What you will do
Could you return all of the entries below exactly, minus the pictures?

Records from a data source:

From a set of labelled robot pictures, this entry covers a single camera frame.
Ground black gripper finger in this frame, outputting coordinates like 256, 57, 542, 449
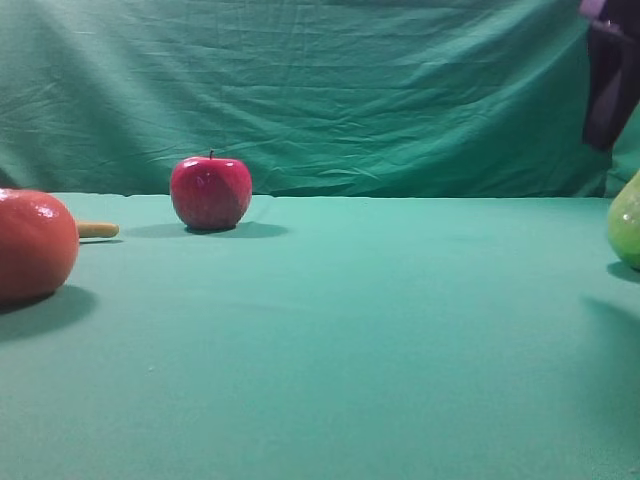
578, 0, 639, 151

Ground green pear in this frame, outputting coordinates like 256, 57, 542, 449
607, 172, 639, 271

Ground green backdrop cloth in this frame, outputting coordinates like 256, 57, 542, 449
1, 1, 639, 197

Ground green table cloth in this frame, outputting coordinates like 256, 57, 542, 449
1, 193, 639, 479

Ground red apple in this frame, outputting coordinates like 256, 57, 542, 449
169, 151, 252, 231

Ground yellow stick-shaped object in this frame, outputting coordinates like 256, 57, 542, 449
76, 222, 119, 238

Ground orange round fruit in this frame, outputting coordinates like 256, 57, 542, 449
1, 188, 79, 305

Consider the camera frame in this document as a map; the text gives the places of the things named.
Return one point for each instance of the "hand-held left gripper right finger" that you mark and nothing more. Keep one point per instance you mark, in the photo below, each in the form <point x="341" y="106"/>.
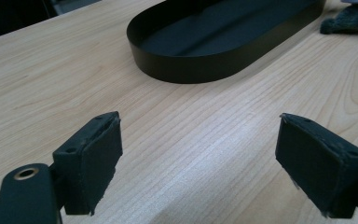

Your response
From a set of labelled robot pictures, this entry covers a single camera frame.
Ground black gripper finger in this frame, outputting coordinates like 256, 57, 542, 449
578, 0, 639, 151

Ground green pear in this frame, outputting coordinates like 256, 57, 542, 449
607, 172, 639, 271

Ground green backdrop cloth in this frame, outputting coordinates like 256, 57, 542, 449
1, 1, 639, 197

Ground green table cloth in this frame, outputting coordinates like 256, 57, 542, 449
1, 193, 639, 479

Ground red apple in this frame, outputting coordinates like 256, 57, 542, 449
169, 151, 252, 231

Ground yellow stick-shaped object in this frame, outputting coordinates like 256, 57, 542, 449
76, 222, 119, 238

Ground orange round fruit in this frame, outputting coordinates like 256, 57, 542, 449
1, 188, 79, 305

Consider the camera frame in this document as a map; the text gives the places of the things named.
Return one point for each instance of the "hand-held left gripper right finger" that you mark and nothing more. Keep one point per instance you mark, in the photo below, each in the form <point x="341" y="106"/>.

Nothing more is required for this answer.